----- Working data

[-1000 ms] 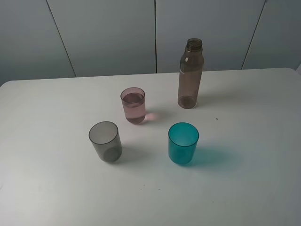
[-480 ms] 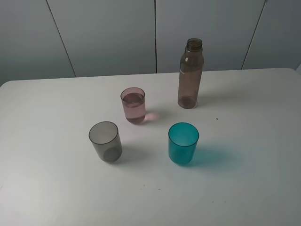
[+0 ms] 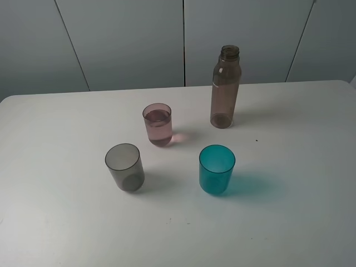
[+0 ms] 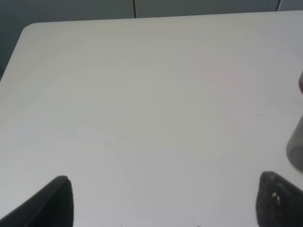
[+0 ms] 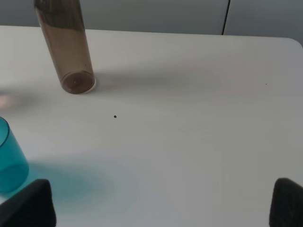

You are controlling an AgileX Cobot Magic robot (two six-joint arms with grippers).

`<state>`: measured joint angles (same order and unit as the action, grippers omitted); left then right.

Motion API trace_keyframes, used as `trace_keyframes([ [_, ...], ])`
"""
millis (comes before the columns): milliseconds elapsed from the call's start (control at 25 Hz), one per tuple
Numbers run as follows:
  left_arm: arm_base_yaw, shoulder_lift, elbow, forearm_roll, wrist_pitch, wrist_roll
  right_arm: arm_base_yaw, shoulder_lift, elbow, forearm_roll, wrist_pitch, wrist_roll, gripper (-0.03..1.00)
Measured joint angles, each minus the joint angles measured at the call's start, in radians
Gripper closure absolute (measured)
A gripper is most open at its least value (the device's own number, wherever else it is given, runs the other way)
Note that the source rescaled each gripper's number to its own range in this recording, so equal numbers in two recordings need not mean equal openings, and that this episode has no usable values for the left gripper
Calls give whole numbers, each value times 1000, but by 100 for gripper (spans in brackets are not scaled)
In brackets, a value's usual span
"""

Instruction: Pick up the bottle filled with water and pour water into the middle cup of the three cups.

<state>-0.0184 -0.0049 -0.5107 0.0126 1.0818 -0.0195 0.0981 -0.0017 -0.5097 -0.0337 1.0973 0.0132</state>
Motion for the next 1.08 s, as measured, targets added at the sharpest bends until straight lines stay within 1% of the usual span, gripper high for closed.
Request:
trace_keyframes([
  [1080, 0, 0, 0, 0, 0, 0, 0, 0, 0, 0, 0, 3, 3],
])
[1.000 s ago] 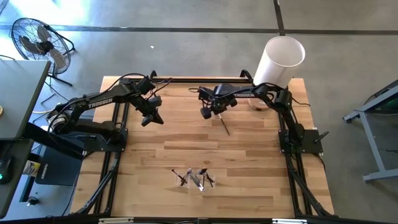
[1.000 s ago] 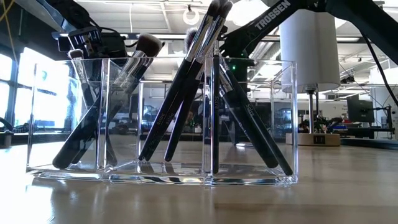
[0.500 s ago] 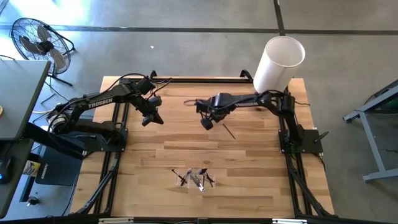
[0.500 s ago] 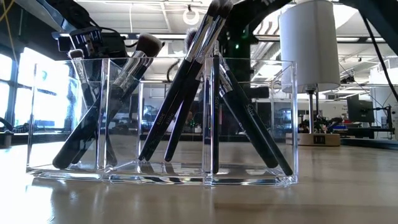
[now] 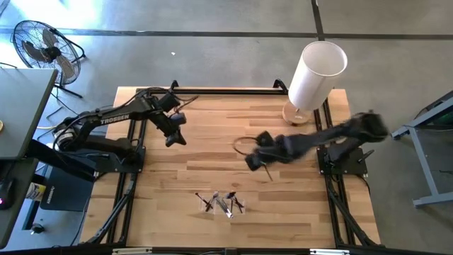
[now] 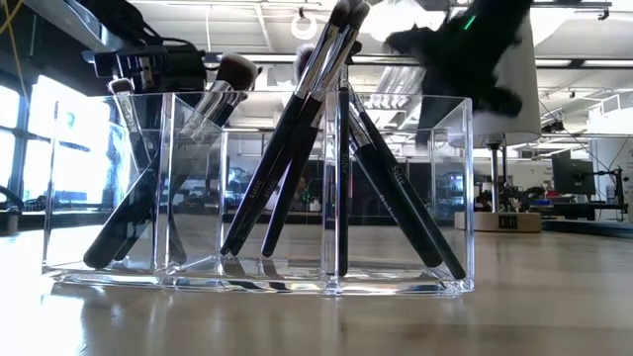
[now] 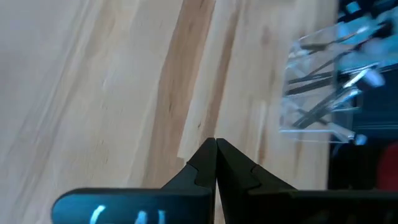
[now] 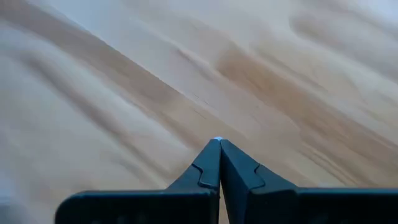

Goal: Put items in baskets/containers
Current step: Put the black eyeshadow brush into the transparent organizer

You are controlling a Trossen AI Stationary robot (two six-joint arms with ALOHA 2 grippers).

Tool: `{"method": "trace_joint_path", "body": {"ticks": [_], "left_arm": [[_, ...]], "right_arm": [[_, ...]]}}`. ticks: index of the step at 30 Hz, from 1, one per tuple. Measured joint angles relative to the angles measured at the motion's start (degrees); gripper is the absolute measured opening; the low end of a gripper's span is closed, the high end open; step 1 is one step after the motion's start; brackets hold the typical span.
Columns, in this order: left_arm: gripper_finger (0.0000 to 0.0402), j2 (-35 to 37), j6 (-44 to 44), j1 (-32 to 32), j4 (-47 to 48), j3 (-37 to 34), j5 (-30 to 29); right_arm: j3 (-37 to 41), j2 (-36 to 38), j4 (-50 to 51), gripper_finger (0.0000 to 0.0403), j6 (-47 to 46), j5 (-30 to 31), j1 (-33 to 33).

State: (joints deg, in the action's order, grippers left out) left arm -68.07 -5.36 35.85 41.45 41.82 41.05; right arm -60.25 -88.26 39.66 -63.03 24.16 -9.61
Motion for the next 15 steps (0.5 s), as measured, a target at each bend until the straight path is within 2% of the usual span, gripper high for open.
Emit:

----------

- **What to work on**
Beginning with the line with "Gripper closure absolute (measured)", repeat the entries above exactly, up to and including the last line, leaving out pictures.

- **Task result**
Gripper closure absolute (measured)
A gripper is most open at its least value (the device's own number, wherever else it is given, runs the other way)
Note that the source rescaled each gripper's number to its own range in this recording, so equal numbers in two recordings need not mean equal openings, and that this episode has no usable values for the left gripper
Calls give whole numbers, each value times 1000, but by 100 for gripper (spans in brackets are not scaled)
In brackets, a value's usual span
"""

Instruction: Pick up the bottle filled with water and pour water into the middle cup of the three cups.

<state>-0.0184 -0.0049 -0.5107 0.0126 1.0818 -0.0195 0.0981 -0.0017 -0.5097 -0.0337 1.0973 0.0132</state>
Motion for the next 1.08 s, as measured, targets added at the sharpest bends until straight lines stay within 1% of the usual span, gripper high for closed.
Request:
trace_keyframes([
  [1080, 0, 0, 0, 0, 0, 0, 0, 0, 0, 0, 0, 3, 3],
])
[1.000 s ago] 
[1.000 s ago] 
[0.500 s ago] 
[0.500 s ago] 
[now] 
[now] 
[now] 
[now] 

Goal: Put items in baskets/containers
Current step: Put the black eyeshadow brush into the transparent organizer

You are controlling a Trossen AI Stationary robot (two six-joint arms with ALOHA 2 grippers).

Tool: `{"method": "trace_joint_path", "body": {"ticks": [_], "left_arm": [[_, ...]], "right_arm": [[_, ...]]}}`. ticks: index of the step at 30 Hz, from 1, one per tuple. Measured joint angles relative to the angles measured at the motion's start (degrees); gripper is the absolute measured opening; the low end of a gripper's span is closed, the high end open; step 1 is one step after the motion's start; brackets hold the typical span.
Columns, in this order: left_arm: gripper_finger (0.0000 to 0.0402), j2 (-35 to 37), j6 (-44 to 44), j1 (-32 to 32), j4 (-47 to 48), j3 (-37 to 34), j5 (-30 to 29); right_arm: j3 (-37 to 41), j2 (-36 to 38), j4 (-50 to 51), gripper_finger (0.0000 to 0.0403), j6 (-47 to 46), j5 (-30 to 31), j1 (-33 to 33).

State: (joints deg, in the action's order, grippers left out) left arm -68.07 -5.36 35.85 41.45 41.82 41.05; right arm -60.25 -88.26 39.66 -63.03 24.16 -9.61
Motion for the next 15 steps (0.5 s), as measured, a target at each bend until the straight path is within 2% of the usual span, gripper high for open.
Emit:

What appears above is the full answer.